Operationalize a Machine Learning Microservice API

Udacity - Cloud DevOps Engineer Nanodegree

Microservices at Scale using AWS & Kubernetes Project: Operationalize a Machine Learning Microservice API

Project Overview

In this project, you will apply the skills you have acquired in this course to operationalize a Machine Learning Microservice API.

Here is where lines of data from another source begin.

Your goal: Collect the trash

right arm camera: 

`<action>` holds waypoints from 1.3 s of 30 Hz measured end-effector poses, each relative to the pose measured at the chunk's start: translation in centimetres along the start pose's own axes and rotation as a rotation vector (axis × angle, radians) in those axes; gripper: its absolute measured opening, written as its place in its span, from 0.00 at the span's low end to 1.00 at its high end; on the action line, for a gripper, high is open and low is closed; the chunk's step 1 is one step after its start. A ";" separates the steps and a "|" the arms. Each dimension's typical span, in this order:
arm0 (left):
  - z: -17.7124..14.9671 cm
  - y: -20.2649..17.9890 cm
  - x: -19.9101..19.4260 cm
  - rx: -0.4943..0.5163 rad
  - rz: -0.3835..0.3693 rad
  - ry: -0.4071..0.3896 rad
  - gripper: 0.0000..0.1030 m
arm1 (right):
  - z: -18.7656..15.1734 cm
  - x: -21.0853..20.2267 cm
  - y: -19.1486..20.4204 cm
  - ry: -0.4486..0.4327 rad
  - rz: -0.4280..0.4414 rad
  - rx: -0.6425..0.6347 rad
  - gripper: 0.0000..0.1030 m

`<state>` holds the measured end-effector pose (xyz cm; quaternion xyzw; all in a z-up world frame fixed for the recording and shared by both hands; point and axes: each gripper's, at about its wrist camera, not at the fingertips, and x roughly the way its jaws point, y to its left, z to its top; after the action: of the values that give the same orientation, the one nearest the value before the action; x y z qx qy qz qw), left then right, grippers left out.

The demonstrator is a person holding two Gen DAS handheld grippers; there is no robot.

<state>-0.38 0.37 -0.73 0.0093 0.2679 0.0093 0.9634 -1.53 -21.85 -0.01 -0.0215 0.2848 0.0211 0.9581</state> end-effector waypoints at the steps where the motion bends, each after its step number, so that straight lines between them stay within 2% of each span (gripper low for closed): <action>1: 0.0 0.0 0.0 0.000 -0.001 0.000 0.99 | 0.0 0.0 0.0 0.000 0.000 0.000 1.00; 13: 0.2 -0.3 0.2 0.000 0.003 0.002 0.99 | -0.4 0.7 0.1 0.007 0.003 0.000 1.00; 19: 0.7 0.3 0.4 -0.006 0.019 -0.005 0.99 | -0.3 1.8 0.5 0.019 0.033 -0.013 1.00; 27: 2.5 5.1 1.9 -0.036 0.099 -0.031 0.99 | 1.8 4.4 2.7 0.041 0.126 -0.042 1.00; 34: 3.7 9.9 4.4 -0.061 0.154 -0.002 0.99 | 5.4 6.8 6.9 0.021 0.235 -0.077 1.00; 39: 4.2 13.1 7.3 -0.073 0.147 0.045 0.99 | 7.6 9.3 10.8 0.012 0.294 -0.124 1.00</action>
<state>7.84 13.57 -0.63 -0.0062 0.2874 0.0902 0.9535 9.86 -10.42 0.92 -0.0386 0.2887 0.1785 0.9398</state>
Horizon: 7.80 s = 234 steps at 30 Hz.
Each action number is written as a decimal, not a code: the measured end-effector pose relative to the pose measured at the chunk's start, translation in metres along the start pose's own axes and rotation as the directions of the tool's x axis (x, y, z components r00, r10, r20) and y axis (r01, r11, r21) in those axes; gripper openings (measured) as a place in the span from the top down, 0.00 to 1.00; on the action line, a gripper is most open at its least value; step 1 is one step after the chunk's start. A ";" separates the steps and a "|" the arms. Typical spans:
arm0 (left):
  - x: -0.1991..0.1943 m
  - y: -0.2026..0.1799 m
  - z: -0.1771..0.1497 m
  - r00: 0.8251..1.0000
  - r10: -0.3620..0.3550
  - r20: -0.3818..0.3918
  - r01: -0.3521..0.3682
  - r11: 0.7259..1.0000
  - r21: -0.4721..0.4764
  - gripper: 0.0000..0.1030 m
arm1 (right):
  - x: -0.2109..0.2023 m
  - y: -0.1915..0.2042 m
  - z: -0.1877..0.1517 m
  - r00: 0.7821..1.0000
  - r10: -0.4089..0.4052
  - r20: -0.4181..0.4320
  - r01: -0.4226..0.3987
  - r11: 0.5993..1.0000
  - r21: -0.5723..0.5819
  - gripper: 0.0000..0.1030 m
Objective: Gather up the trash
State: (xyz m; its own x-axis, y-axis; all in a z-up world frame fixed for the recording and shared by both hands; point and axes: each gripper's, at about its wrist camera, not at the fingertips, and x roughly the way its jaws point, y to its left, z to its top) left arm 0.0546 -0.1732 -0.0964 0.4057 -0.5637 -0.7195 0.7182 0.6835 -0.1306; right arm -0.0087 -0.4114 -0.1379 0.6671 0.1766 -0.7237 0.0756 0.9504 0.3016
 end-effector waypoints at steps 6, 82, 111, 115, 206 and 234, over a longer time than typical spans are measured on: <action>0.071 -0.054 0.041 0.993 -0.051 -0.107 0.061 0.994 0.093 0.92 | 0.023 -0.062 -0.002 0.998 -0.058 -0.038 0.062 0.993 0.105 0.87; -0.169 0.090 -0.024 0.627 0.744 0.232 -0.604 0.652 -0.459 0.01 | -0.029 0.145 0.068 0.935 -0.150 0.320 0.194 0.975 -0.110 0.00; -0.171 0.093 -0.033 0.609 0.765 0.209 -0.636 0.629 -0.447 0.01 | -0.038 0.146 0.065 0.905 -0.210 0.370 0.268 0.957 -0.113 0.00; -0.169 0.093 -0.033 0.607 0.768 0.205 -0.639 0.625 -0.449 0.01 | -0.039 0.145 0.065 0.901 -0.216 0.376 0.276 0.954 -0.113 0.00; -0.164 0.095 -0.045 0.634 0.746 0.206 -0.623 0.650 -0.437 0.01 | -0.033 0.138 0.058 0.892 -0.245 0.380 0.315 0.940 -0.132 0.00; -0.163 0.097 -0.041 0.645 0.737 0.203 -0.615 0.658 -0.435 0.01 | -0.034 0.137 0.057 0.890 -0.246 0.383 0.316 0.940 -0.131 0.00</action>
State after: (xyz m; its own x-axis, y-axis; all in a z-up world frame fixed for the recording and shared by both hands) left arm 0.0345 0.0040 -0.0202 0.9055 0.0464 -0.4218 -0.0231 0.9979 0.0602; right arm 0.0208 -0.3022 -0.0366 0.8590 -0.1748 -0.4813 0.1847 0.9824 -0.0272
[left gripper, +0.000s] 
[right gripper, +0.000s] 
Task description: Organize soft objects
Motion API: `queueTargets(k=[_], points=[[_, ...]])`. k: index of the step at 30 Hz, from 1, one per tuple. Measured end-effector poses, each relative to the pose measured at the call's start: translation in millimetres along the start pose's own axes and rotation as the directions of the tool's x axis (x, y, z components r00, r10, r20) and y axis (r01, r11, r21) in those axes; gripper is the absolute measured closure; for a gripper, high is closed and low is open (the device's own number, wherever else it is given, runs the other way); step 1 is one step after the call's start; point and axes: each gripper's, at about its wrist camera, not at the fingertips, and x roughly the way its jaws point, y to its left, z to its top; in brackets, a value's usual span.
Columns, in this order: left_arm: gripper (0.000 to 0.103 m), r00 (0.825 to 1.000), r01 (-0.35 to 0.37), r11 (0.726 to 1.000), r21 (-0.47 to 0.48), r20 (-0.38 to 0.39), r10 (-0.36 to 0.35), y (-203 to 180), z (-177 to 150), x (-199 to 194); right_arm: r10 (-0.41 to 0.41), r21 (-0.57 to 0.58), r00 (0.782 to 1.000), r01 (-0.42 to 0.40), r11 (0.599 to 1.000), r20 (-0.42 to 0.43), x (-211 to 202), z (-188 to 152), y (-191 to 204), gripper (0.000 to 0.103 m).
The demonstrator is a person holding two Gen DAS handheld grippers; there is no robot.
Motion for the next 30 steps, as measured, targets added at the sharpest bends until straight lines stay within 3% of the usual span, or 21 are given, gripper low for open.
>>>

You are given a pre-trained, sklearn model that has been trained to predict housing prices in Boston according to several features, such as average rooms in a home and data about highway access, teacher-to-pupil ratios, and so on. You can read more about the data, which was initially taken from Kaggle, on the data source site. This project tests your ability to operationalize a Python flask app—in a provided file, app.py—that serves out predictions (inference) about housing prices through API calls. This project could be extended to any pre-trained machine learning model, such as those for image recognition and data labeling.

Project Tasks

Your project goal is to operationalize this working, machine learning microservice using kubernetes, which is an open-source system for automating the management of containerized applications. In this project you will:

Test your project code using linting
Complete a Dockerfile to containerize this application
Deploy your containerized application using Docker and make a prediction
Improve the log statements in the source code for this application
Configure Kubernetes and create a Kubernetes cluster
Deploy a container using Kubernetes and make a prediction
Upload a complete Github repo with CircleCI to indicate that your code has been tested

You can find a detailed project rubric, here.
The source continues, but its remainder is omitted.